● Required work:
Whenever a line in the entries below includes the string "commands", count that line. Report the total alone.
[Provided data — start]
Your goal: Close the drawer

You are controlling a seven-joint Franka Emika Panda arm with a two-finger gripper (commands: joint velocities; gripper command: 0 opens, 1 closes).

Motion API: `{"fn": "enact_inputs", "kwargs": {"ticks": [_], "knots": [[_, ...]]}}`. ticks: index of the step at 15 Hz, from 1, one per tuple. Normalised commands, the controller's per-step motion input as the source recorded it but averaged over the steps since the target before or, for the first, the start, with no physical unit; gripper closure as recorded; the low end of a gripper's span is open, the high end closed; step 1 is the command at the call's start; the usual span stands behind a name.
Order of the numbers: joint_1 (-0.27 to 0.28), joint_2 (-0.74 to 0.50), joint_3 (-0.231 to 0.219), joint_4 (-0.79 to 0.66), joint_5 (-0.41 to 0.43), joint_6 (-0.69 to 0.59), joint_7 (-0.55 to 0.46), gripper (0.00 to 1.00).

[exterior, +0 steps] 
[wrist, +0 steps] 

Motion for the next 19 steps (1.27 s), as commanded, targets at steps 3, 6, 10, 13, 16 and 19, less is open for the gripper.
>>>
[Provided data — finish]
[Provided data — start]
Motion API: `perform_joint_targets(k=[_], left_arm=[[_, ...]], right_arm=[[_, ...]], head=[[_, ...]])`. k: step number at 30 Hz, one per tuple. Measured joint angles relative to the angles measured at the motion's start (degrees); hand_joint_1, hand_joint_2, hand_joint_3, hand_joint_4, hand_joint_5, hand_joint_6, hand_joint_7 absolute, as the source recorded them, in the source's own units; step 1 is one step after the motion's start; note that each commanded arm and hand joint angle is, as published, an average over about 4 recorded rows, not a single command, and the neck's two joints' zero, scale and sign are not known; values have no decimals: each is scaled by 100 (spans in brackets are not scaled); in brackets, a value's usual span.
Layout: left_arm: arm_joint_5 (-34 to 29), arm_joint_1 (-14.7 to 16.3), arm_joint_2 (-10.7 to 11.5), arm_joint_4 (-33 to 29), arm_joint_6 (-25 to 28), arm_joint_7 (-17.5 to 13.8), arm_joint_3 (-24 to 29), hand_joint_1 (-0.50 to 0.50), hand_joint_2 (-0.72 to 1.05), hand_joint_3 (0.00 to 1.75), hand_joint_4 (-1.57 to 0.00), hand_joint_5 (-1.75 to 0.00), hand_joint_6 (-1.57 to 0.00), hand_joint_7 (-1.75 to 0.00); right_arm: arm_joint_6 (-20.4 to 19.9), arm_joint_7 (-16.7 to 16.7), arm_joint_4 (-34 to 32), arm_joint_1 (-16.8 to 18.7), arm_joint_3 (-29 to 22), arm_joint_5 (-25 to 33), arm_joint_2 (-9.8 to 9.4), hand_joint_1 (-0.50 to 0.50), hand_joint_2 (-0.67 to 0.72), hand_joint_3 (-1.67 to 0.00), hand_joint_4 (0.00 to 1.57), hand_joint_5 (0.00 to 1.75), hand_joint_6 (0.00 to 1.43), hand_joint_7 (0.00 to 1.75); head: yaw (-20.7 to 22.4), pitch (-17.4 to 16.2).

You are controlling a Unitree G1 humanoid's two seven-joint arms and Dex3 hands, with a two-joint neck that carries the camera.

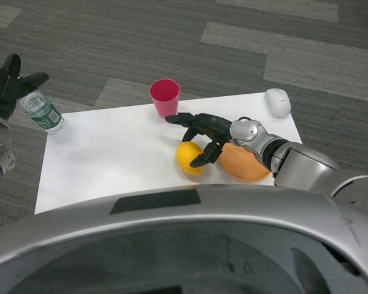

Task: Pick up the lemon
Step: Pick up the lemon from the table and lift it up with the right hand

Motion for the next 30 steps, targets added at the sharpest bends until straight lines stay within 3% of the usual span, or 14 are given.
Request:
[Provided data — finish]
● Reply to the task:
2